▶ **WORK REQUIRED**
Report how many lines contain the word "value" in the listing that follows. Give nothing besides the number.

▶ **SOURCE DATA**
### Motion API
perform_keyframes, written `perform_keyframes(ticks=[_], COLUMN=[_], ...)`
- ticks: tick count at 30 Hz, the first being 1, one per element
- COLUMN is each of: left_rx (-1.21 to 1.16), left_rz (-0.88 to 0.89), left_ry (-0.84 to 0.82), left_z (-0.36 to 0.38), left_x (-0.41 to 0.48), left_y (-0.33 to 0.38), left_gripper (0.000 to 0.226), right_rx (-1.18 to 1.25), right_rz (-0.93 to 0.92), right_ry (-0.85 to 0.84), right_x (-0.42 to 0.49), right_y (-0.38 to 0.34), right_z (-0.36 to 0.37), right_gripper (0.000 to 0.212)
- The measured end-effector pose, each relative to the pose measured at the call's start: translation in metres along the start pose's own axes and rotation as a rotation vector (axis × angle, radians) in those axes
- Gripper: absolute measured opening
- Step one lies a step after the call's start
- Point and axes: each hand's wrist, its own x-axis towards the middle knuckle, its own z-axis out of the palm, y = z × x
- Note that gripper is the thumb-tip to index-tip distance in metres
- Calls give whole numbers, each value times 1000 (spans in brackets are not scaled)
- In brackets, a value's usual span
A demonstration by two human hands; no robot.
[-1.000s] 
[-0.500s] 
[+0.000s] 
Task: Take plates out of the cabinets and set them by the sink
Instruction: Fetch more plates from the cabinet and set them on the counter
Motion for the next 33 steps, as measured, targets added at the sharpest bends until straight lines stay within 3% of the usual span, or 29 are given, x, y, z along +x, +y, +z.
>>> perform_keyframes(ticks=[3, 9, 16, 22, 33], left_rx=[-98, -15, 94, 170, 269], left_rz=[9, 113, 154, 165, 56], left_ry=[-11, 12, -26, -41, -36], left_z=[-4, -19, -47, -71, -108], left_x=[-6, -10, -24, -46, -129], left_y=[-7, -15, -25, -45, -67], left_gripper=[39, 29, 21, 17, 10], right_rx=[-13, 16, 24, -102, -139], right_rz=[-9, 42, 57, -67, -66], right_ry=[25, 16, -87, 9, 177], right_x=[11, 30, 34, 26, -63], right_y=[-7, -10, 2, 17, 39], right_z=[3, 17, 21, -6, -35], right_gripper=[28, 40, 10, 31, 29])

▶ **TASK RESULT**
2